Elle a appelé la police après une dispute avec sa mère - la famille affirme : « Nous avons été menottés et frappés devant les enfants »
Les membres de la famille reconstituent les moments où, selon eux, l'événement a échappé à tout contrôle, et exigent maintenant une enquête sur la conduite des policiers. Après avoir sollicité la police pour obtenir une réaction, il a été indiqué qu'ils s'étaient adressés au Département des enquêtes sur les policiers (DIP) pour ouvrir une enquête.

Une dispute entre une mère et sa fille dans une maison familiale à Nahariya a conduit la fille à composer le 100 et à raccrocher après avoir dit « à l'aide ». Des policiers, arrivés sur les lieux, ont, selon la famille, fait dégénérer la situation alors même que le conflit était déjà terminé.
Le père, la mère et leur fille ont été menottés et emmenés au poste de police devant leurs cinq enfants. Le père, Yossi Ben-Haïm, membre de l'unité de réserve de Nahariya, affirme avoir été frappé même après avoir été menotté. La famille exige une vérification des caméras corporelles, des caméras du poste et des rapports d'intervention : « Nous ne demandons pas vengeance. Nous demandons des réponses. »

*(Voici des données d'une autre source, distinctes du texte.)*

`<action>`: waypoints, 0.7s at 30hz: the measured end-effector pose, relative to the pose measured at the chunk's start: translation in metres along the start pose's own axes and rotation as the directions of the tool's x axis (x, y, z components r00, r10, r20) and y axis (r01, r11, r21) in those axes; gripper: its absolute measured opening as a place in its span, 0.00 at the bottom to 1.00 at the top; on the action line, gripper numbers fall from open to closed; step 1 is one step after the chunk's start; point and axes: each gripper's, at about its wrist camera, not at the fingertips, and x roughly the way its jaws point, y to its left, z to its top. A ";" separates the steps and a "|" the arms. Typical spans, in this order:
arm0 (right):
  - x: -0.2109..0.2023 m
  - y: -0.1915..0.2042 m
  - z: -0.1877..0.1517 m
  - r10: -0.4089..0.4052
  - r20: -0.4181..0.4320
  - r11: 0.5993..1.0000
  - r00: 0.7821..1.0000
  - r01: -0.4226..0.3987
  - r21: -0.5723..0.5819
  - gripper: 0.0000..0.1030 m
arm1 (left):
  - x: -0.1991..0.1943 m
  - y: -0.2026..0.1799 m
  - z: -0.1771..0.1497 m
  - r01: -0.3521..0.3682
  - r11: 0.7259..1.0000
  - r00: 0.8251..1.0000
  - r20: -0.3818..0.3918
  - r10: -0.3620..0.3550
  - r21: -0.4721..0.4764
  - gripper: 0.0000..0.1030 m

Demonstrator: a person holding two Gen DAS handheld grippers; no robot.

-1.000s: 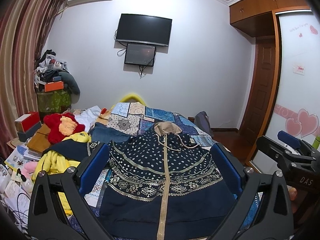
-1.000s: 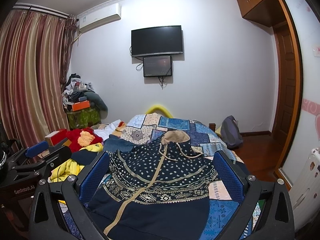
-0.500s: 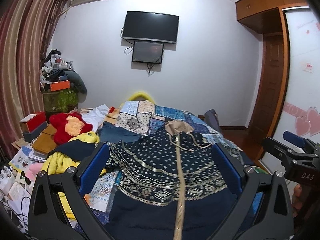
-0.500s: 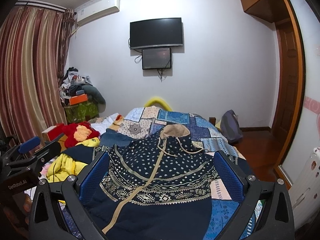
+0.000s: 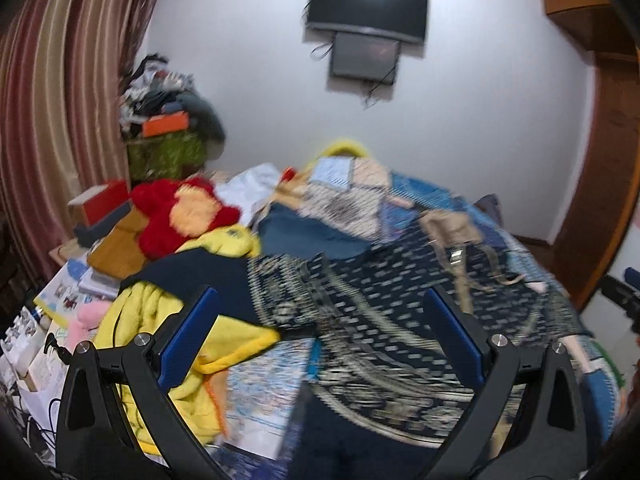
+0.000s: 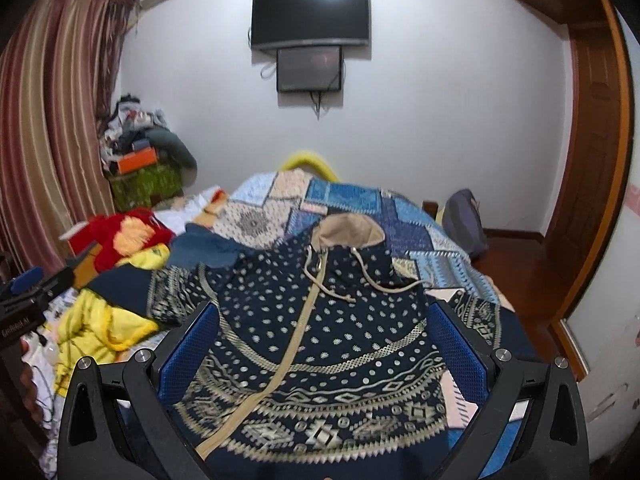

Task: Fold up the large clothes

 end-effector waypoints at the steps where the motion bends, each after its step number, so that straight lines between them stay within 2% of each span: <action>1: 0.015 0.000 0.000 -0.003 -0.019 1.000 1.000 0.003 -0.005 1.00 | 0.015 0.012 -0.003 -0.001 1.000 1.000 -0.015 0.001 -0.015 1.00; 7: 0.105 -0.013 -0.012 0.041 -0.174 0.999 0.984 -0.040 0.011 1.00 | 0.090 0.072 -0.023 -0.032 0.998 0.989 -0.144 0.023 -0.061 1.00; 13: 0.177 -0.023 -0.030 0.044 -0.305 0.999 0.951 -0.045 0.002 1.00 | 0.160 0.131 -0.043 -0.047 0.982 0.959 -0.284 -0.006 -0.181 1.00; 17: 0.196 -0.023 -0.036 0.035 -0.333 0.999 0.942 -0.044 -0.019 1.00 | 0.193 0.157 -0.049 -0.053 0.965 0.943 -0.330 -0.036 -0.257 0.85; 21: 0.205 -0.021 -0.039 0.047 -0.349 0.998 0.936 -0.057 -0.016 1.00 | 0.220 0.174 -0.052 -0.059 0.947 0.938 -0.342 -0.056 -0.317 0.78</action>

L'incident a eu lieu jeudi dernier vers 12h00 dans le quartier Amidar. Selon Ben-Haïm, lorsqu'il a tenté de documenter les faits avec son téléphone, l'appareil lui a été confisqué. La situation a rapidement empiré ; la mère, en pleine crise d'angoisse, a été menottée, tout comme leur fille handicapée. Le père affirme avoir été sorti de chez lui pieds nus, avoir reçu des coups dans le dos, puis avoir été frappé dans la voiture de patrouille.
Au poste de police, la famille raconte être restée menottée pendant des heures, subissant des insultes. Après quelques heures, un officier d'enquête supérieur est arrivé, s'est excusé pour l'incident, et la famille a été libérée.
La police d'Israël a déclaré :
« Contrairement à ce qui est prétendu, nous noterons qu'il s'agit d'une équipe de policiers équipés de caméras corporelles, arrivés dans un appartement après un signalement concernant une crainte pour la vie humaine. À l'arrivée de l'équipe, une agitation violente a commencé envers les policiers, perturbant leur capacité à vérifier les détails. Les personnes impliquées ont été interpellées pour interrogatoire puis libérées sous conditions. Un rapport a été transféré de manière proactive au DIP, comme c'est l'usage. Nous ne pourrons pas commenter au-delà de ce qui est déclaré jusqu'à l'achèvement de leur examen. »
L'avocate Elinor Tal, représentant la famille, a annoncé le dépôt d'une plainte urgente auprès du DIP, qualifiant la conduite des policiers d'« événement grave et choquant de violence policière brutale » et de violation flagrante des droits de l'homme.